### EXERCISE DIRECTIONS
Repeat each line of the material word for word.

### DATA
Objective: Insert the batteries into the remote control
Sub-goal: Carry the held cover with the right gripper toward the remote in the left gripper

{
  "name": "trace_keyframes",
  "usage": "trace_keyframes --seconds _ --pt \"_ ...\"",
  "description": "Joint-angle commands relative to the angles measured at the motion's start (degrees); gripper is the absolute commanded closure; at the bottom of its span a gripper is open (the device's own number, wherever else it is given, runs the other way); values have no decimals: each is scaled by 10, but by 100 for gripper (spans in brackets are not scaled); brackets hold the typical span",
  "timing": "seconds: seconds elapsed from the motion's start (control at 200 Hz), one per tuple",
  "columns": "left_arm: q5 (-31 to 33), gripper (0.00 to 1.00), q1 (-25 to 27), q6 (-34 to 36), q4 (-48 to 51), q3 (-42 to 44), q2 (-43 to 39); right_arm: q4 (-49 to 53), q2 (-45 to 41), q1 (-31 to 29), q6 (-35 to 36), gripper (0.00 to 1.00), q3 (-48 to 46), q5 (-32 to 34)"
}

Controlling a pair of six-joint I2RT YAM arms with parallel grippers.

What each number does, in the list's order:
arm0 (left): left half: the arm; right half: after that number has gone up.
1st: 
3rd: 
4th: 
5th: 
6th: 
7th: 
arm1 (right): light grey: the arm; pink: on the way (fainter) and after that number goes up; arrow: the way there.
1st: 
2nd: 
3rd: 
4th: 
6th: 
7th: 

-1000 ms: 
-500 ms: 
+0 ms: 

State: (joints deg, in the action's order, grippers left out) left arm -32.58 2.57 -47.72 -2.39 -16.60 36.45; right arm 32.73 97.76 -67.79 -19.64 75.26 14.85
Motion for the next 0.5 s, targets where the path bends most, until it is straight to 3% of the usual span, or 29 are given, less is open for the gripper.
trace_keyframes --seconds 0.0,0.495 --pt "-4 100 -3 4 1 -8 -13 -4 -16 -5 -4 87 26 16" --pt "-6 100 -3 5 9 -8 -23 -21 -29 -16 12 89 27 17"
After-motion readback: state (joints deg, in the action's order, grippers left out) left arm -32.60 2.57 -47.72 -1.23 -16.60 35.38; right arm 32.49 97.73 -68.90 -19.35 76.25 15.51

### OUTPUT OF THE TASK
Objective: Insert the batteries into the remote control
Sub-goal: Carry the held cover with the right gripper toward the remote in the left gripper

{
  "name": "trace_keyframes",
  "usage": "trace_keyframes --seconds _ --pt \"_ ...\"",
  "description": "Joint-angle commands relative to the angles measured at the motion's start (degrees); gripper is the absolute commanded closure; at the bottom of its span a gripper is open (the device's own number, wherever else it is given, runs the other way); values have no decimals: each is scaled by 10, but by 100 for gripper (spans in brackets are not scaled); brackets hold the typical span",
  "timing": "seconds: seconds elapsed from the motion's start (control at 200 Hz), one per tuple",
  "columns": "left_arm: q5 (-31 to 33), gripper (0.00 to 1.00), q1 (-25 to 27), q6 (-34 to 36), q4 (-48 to 51), q3 (-42 to 44), q2 (-43 to 39); right_arm: q4 (-49 to 53), q2 (-45 to 41), q1 (-31 to 29), q6 (-35 to 36), gripper (0.00 to 1.00), q3 (-48 to 46), q5 (-32 to 34)"
}

Controlling a pair of six-joint I2RT YAM arms with parallel grippers.

What each number does, in the list's order:
arm0 (left): left half: the arm; right half: after that number has gone up.
1st: 
3rd: 
4th: 
5th: 
6th: 
7th: 
arm1 (right): light grey: the arm; pink: on the way (fainter) and after that number goes up; arrow: the way there.
1st: 
2nd: 
3rd: 
4th: 
6th: 
7th: 

-1000 ms: 
-500 ms: 
+0 ms: 

State: (joints deg, in the action's order, grippers left out) left arm -32.58 2.57 -47.72 -2.39 -16.60 36.45; right arm 32.73 97.76 -67.79 -19.64 75.26 14.85
Motion for the next 0.5 s, targets where the path bends most, until it is straight to 3% of the usual span, or 29 are given, less is open for the gripper.
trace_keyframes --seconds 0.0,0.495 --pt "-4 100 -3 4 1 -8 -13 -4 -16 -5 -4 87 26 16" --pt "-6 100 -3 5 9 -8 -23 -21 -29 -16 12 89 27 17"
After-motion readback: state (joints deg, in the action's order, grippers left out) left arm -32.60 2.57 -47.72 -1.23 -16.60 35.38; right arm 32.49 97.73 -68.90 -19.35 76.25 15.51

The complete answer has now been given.